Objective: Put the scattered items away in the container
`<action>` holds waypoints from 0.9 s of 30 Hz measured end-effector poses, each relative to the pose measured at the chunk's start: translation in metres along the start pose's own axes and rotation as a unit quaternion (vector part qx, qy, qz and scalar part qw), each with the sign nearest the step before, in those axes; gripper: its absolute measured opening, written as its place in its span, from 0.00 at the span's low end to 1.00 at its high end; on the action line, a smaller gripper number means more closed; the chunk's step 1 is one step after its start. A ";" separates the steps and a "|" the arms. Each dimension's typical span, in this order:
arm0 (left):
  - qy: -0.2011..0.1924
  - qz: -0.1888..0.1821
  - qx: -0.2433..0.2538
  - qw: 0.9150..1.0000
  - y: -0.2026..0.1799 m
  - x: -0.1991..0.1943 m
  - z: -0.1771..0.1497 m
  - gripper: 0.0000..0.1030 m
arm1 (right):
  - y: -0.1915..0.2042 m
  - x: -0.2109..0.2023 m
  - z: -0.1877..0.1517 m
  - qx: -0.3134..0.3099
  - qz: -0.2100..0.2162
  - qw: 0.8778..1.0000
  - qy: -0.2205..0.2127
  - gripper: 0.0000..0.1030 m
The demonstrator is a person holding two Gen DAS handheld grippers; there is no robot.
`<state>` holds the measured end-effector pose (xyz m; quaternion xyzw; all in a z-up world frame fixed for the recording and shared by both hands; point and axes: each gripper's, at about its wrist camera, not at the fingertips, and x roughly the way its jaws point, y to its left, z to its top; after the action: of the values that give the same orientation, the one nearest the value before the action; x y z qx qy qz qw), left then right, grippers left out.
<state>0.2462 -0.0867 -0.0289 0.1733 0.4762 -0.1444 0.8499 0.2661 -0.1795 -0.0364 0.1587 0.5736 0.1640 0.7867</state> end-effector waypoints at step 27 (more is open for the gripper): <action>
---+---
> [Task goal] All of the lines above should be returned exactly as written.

> [Response to this exercise]
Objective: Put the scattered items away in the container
`<action>` holds waypoints from 0.9 s of 30 Hz measured end-effector poses, each relative to the pose measured at the chunk's start: translation in metres along the start pose's own axes and rotation as a unit quaternion (vector part qx, qy, qz and scalar part qw), each with the sign nearest the step before, in those axes; gripper: its absolute measured opening, written as its place in its span, from 0.00 at the span's low end to 1.00 at its high end; on the action line, a smaller gripper number means more closed; the chunk's step 1 is one step after its start. A ";" separates the steps and a "|" the arms. Each dimension's typical span, in this order:
arm0 (left):
  - qy: -0.2011..0.1924
  - qz: -0.1888..0.1821
  - qx: -0.2433..0.2538
  - qw: 0.9150..1.0000
  - y: -0.2026..0.1799 m
  - x: -0.1991..0.1943 m
  - z: -0.1771..0.1497 m
  - gripper: 0.0000..0.1030 m
arm1 (right):
  - y: -0.1915..0.2042 m
  - x: -0.2109..0.2023 m
  - z: -0.1877..0.1517 m
  - qx: -0.3134..0.3099
  - qz: -0.2100..0.2162
  - qw: 0.8778..1.0000
  - qy: -0.2205..0.2127
  - gripper: 0.0000..0.1030 m
The demonstrator is a person holding two Gen DAS handheld grippers; there is no robot.
`<state>` holds the measured end-effector pose (xyz m; quaternion xyzw; all in a z-up world frame fixed for the recording and shared by both hands; point and axes: each gripper's, at about its wrist camera, not at the fingertips, and x roughly the way its jaws point, y to its left, z to its top; after the action: of the values that give the same orientation, the one nearest the value before the action; x y z qx qy qz qw), left then right, grippers left out.
<state>0.2462 -0.0867 -0.0289 0.1733 0.4762 -0.1444 0.8499 0.2661 -0.1795 -0.0364 0.1587 0.5736 0.1640 0.7867</state> end-effector waypoints at step 27 (more is open for the gripper): <action>

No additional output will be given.